キールさんに最初に抱いた「聖騎士」になればいいのに、という印象は的を得ていなくも無かったらしく、彼は「聖騎士」志望だった。

元々の希望は「竜騎士」と呼ばれるドラゴンを使役できる騎士クラス最強と言われるクラスだそうなのだが、この「竜騎士」は実に博打で、しかも一度しかチャレンジできない。ついでに「竜騎士」志望で失敗するともれなく「精霊騎士」になるしか道は残されない、という茨の道である。

にもかかわらず、「竜騎士」に挑戦するチャレンジャーは後をたたなかった。
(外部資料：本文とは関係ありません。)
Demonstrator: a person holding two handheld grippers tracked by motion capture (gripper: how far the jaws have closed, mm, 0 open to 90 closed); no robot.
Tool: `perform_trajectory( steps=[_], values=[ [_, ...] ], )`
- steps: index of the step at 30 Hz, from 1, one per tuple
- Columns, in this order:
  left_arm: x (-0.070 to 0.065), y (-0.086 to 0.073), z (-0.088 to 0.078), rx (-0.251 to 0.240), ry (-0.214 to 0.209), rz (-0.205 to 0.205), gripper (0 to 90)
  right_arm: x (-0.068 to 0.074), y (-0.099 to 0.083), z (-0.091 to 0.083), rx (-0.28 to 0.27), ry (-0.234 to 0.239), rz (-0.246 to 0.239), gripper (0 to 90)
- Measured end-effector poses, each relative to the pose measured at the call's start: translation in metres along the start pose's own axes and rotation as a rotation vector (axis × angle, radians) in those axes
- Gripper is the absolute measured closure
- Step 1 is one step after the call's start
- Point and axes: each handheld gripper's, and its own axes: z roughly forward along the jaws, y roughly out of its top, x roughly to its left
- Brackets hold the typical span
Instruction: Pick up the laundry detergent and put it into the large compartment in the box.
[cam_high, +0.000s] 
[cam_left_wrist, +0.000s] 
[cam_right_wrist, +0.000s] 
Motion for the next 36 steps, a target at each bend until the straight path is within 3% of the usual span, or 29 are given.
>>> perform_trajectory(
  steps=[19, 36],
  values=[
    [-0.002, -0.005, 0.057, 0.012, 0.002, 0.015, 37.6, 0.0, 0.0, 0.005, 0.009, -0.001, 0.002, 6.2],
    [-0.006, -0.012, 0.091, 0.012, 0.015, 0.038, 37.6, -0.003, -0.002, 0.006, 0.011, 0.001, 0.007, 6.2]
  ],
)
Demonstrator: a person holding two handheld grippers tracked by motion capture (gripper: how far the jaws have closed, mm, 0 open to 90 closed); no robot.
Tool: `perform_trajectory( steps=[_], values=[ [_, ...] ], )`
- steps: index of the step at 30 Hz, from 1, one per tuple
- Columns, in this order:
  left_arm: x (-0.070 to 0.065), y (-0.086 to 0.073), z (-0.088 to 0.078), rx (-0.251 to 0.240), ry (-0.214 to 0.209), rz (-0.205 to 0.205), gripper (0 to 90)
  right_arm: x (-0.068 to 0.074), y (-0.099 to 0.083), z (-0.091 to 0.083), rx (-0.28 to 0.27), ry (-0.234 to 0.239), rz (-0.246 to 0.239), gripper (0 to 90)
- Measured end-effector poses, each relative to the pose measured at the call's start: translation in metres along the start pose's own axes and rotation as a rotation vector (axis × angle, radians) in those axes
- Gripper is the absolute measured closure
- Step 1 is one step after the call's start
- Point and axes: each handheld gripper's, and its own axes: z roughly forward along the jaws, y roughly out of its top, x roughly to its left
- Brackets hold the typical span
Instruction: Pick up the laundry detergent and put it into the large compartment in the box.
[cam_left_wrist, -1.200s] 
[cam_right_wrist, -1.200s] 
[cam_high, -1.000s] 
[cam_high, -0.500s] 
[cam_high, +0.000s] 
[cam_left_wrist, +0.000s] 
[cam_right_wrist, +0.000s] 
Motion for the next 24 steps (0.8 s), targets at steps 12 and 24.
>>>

たとえ失敗しても「精霊騎士」だったらそれなりに需要のあるクラスであることも影響しているのだろうが。




「”聖騎士”だと確か”神々の時代”でクエストありますよね?」
「そうですねー」

“聖騎士”は神聖属性のクラスなので、神官・僧侶系列と同じく「神々の時代」でクエスト”神への誓い”をこなさなければならないらしい。

「覚悟しといた方がいいですよー、”神々”食べ物ものすごいマズいですから」
「うーん……まあ、まだ先の話ですけど、頑張ります」

私が長らく「神々の時代」で過ごした後に、「暗闇の時代」で出されるどんな食事であっても美味しく平らげていたことを知っているキールさんは、しみじみと言った。

「ところで、折角だからお祝いしませんか?奢りますよー」
「いいんですか?ありがとうございます!」






懐は暖かかったが人の温もりに飢えていた私の提案に、キールさんは嬉しそうに同意してくれた。
例えソロプレイ続行中であろうとも、やはり「暗闇の時代」に来て良かった……としみじみと幸せをかみ締める。

キールさんと「いつものところ」こと喫茶店”プリンセス”で落ち合う約束をして通話を切ると、私はすっかり慣れた街中を駆け出した。